======== Dataset records

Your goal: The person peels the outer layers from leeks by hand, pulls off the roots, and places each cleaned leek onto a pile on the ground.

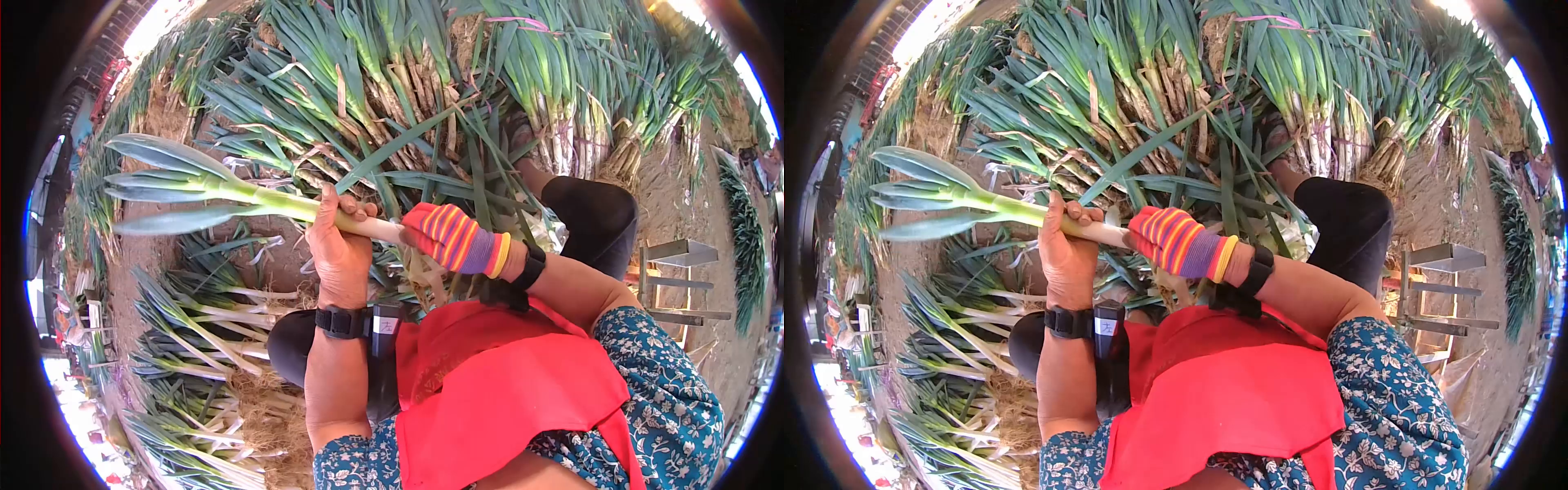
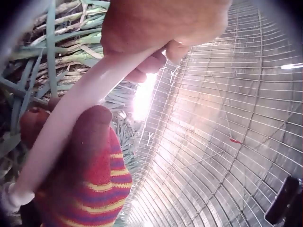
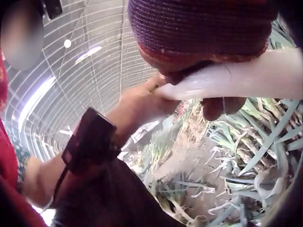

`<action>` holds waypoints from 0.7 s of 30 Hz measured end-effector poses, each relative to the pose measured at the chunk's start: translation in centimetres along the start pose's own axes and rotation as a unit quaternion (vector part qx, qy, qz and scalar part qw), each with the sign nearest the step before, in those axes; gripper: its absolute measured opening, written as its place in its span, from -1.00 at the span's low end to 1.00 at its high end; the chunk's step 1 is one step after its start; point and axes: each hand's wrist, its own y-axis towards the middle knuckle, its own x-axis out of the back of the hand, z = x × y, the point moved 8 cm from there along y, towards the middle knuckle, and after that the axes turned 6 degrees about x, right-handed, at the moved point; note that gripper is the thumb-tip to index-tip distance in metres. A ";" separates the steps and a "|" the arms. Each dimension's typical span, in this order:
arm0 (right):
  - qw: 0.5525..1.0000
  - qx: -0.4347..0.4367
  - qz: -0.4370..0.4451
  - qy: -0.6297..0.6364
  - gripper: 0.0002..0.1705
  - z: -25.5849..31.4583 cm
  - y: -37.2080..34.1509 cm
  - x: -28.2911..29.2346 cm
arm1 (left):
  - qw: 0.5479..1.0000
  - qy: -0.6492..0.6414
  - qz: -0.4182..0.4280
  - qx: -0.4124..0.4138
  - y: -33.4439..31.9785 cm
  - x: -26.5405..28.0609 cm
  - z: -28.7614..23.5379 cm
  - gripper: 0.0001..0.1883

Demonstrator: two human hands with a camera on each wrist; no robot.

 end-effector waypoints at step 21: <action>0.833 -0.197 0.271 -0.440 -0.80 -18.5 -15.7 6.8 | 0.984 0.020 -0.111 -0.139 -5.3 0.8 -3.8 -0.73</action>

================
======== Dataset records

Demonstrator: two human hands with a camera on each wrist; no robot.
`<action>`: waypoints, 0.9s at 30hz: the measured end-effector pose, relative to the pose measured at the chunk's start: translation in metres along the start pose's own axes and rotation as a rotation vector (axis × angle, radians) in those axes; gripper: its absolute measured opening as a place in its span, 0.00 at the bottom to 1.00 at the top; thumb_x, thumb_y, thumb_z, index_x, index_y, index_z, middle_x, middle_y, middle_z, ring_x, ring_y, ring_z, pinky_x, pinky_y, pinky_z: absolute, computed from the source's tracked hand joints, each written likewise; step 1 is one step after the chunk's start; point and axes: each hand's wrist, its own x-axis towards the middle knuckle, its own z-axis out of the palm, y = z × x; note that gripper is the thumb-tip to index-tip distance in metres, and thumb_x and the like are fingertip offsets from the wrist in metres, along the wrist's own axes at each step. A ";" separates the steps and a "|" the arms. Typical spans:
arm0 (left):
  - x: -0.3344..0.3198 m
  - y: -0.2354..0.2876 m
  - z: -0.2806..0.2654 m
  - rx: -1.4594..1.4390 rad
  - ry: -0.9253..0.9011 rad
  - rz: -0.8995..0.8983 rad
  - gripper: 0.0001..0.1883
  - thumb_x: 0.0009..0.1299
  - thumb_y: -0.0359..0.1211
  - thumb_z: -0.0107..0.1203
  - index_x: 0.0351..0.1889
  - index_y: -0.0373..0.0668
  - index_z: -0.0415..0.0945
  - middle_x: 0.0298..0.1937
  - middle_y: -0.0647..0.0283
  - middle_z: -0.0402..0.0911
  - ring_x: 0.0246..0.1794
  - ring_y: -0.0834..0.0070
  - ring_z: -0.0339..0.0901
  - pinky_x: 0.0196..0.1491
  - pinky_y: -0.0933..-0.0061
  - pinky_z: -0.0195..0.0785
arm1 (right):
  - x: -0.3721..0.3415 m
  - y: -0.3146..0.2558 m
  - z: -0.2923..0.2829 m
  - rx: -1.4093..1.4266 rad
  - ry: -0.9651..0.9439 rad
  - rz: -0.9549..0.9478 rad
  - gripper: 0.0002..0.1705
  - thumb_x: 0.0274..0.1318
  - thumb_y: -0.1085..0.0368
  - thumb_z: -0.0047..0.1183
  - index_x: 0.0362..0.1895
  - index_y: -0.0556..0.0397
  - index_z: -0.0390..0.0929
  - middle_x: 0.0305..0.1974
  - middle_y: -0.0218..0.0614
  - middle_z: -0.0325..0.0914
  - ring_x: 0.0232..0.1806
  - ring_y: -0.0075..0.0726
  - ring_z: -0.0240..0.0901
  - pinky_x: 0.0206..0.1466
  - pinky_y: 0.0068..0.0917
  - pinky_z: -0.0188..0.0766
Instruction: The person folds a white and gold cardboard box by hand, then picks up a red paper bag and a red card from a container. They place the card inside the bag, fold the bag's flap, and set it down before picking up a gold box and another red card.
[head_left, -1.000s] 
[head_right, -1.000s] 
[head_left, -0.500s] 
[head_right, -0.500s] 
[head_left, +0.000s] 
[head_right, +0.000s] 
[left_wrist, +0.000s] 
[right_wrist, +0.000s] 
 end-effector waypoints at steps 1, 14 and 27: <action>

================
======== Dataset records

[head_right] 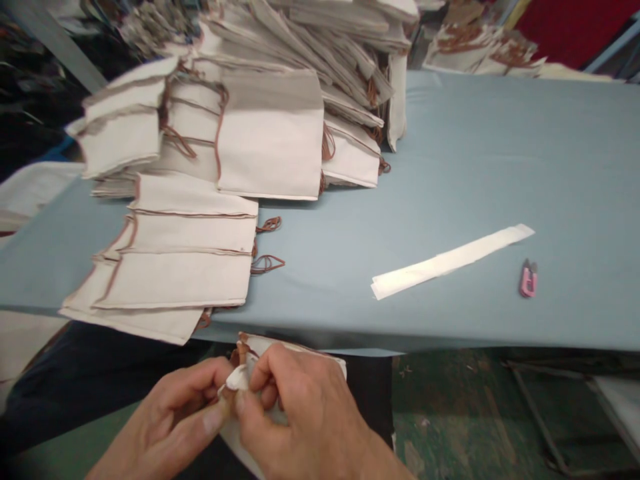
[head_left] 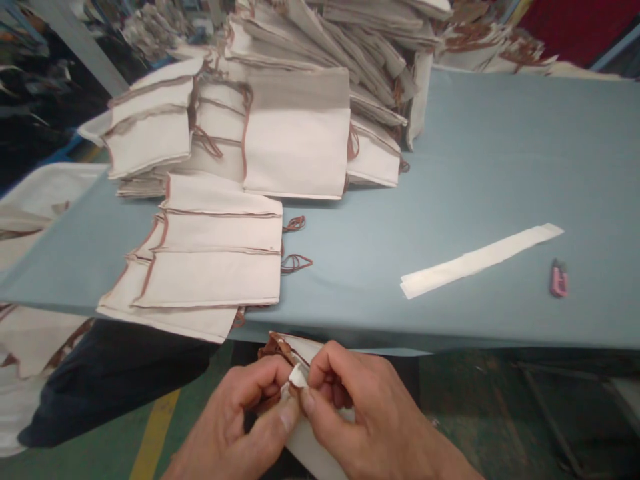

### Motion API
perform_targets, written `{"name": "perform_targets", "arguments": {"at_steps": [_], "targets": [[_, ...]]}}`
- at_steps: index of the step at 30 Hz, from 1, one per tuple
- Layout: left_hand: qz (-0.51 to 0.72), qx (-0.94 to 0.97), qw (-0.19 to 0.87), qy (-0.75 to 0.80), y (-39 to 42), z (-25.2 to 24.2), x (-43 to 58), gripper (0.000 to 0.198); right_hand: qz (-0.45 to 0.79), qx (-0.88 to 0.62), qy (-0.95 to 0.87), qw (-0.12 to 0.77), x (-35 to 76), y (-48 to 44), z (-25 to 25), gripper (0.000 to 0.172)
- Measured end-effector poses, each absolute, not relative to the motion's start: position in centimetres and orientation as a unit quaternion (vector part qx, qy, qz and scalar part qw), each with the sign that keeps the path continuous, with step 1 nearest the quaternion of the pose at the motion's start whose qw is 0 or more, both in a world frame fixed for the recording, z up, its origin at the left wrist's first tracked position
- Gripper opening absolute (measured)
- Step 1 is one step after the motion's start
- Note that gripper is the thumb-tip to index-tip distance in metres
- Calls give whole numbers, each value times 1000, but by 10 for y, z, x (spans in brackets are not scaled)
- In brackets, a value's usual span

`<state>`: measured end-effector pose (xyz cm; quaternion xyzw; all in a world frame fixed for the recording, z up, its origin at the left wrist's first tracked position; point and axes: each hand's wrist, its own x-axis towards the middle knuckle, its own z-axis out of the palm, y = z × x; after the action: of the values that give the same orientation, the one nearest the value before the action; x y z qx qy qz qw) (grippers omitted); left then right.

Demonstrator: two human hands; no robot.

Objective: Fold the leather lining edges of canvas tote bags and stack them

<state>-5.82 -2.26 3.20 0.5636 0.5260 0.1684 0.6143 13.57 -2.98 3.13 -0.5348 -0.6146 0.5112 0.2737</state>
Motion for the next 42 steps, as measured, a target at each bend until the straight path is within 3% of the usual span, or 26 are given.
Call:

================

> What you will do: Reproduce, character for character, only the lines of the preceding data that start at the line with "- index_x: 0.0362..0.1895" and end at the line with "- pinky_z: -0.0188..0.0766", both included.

> Answer below:
  - index_x: 0.0362..0.1895
  - index_y: -0.0556..0.0397
  - index_z: -0.0390..0.0929
  - middle_x: 0.0305..0.1974
  - middle_y: -0.0218..0.0614
  - middle_z: -0.0325..0.0914
  - ring_x: 0.0232..0.1806
  - ring_y: -0.0075..0.0726
  - ring_z: -0.0240..0.0901
  - pinky_x: 0.0206..0.1466
  - pinky_y: 0.0068..0.0917
  - pinky_z: -0.0188..0.0766

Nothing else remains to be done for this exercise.